[Work instruction]: Here is the task for the records below: repeat exactly the lines from the one with "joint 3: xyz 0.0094" to the one with "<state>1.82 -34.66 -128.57", both included, and nothing else.

[Extracted entries]:
[Start of Attachment]

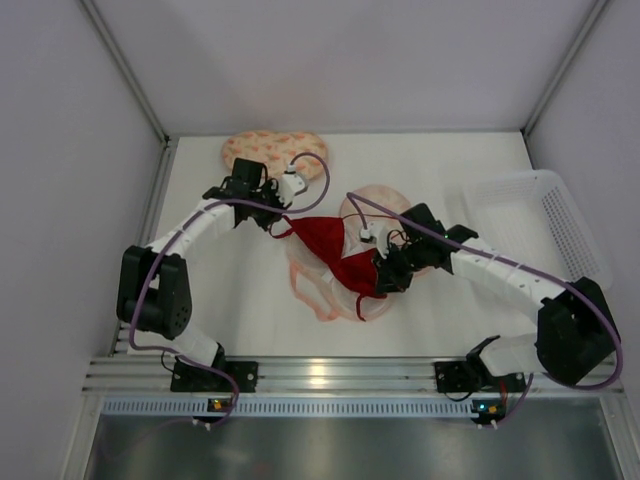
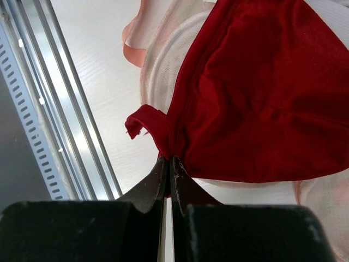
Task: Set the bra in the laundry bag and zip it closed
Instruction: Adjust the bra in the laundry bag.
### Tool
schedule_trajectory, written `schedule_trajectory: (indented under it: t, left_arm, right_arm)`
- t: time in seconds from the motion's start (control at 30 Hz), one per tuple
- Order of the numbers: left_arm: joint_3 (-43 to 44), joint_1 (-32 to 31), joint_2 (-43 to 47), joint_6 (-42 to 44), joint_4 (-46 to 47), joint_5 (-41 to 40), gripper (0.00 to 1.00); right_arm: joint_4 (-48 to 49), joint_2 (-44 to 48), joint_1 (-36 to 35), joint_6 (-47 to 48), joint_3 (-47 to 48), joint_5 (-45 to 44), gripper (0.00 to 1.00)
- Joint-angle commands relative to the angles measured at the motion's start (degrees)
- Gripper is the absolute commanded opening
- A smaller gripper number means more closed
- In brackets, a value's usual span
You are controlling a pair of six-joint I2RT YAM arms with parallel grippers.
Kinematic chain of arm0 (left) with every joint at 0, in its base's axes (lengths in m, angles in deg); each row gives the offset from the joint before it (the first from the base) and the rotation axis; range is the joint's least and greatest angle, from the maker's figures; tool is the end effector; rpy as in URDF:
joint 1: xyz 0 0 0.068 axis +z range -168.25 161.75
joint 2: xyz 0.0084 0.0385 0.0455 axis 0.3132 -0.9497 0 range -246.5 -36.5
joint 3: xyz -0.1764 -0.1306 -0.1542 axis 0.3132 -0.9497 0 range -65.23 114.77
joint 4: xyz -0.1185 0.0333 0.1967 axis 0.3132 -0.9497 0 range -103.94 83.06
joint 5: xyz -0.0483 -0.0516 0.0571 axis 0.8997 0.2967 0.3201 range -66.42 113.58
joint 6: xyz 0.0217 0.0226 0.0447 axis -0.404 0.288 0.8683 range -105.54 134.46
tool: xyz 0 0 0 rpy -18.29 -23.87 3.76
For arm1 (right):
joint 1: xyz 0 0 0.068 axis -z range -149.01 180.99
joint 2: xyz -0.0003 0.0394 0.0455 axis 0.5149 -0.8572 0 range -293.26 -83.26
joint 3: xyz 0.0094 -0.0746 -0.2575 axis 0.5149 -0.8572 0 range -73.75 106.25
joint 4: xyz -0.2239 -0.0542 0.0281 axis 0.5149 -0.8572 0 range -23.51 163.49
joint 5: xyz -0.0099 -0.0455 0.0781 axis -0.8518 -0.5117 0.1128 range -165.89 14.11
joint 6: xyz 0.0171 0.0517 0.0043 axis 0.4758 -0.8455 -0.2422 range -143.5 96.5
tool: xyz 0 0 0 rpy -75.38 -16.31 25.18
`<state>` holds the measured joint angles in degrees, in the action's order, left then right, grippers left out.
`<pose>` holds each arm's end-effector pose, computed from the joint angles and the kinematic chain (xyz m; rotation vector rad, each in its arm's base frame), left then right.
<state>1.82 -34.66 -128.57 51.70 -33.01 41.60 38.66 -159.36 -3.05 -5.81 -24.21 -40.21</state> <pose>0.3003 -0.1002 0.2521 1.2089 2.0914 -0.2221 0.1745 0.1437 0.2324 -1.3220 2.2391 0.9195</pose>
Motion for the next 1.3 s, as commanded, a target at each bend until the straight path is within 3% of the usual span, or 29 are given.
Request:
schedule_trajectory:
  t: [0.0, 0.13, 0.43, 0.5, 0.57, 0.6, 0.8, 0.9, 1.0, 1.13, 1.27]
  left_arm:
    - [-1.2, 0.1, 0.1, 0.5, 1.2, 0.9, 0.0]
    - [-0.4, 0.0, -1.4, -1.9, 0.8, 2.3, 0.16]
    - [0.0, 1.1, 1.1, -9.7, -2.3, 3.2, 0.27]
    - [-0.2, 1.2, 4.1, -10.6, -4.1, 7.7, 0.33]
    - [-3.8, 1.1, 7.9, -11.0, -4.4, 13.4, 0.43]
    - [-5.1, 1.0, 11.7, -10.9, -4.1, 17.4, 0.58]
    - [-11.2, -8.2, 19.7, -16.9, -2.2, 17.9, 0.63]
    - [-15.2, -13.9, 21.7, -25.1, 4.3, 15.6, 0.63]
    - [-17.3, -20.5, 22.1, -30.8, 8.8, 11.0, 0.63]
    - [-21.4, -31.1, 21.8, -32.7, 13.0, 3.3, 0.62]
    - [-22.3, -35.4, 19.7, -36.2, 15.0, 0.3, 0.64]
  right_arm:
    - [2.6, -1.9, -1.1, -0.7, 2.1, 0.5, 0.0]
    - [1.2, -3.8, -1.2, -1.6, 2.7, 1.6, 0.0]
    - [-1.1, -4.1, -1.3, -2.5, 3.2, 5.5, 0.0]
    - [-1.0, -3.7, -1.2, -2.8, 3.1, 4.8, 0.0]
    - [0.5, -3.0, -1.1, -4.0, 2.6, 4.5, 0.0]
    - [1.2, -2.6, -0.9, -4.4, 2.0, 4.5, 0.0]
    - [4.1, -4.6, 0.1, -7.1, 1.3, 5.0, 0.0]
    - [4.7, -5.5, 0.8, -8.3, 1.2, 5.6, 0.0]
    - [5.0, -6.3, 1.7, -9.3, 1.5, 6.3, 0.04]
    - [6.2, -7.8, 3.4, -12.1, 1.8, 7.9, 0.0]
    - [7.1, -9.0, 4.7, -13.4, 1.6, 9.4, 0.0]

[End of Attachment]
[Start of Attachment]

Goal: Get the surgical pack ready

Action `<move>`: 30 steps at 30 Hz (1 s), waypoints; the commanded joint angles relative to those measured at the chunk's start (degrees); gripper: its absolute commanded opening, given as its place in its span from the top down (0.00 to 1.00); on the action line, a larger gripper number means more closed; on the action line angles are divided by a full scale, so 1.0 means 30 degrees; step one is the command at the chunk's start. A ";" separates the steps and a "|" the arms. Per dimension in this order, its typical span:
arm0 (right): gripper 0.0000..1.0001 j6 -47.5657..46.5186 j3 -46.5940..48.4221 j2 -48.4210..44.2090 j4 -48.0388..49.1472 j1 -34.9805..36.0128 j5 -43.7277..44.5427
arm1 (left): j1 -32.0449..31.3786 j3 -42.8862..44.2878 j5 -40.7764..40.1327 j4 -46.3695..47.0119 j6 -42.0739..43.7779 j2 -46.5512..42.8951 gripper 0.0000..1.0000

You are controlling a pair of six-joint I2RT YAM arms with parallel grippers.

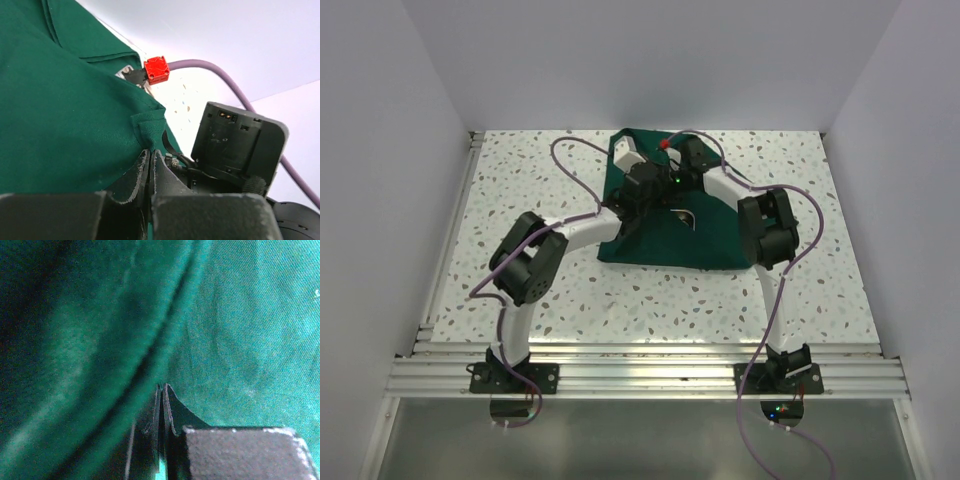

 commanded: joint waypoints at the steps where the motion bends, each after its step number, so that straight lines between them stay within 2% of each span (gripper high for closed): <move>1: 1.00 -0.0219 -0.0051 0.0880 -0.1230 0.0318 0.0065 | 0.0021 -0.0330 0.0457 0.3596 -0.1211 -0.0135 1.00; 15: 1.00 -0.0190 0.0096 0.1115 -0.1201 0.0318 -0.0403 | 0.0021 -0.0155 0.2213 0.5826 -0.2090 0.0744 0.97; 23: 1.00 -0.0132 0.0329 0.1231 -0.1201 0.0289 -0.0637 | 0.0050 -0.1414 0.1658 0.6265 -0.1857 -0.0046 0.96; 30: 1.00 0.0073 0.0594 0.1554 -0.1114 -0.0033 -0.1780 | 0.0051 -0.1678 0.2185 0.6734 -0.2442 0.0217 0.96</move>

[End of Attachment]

[Task answer]:
joint 3: xyz 0.0094 -0.0746 -0.2575 axis 0.5149 -0.8572 0 range -73.75 106.25
joint 4: xyz -0.2239 -0.0542 0.0281 axis 0.5149 -0.8572 0 range -23.51 163.49
joint 5: xyz -0.0099 -0.0455 0.0781 axis -0.8518 -0.5117 0.1128 range -165.89 14.11
joint 6: xyz 0.0171 0.0517 0.0043 axis 0.4758 -0.8455 -0.2422 range -143.5 96.5
tool: xyz 0 0 0 rpy -75.38 -16.31 25.18
`<state>` holds the measured joint angles in degrees, in the action's order, left then right, grippers left out.
`<pose>` holds each arm's end-effector pose, computed from the joint angles and the kinematic chain (xyz m; rotation vector rad, each in its arm's base frame), left then right.
<state>1.82 -34.66 -128.57 51.70 -33.01 41.60 38.66 -159.36 -3.05 -5.81 -24.21 -40.21</state> <pose>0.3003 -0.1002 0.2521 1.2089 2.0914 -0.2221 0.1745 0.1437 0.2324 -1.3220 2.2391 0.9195</pose>

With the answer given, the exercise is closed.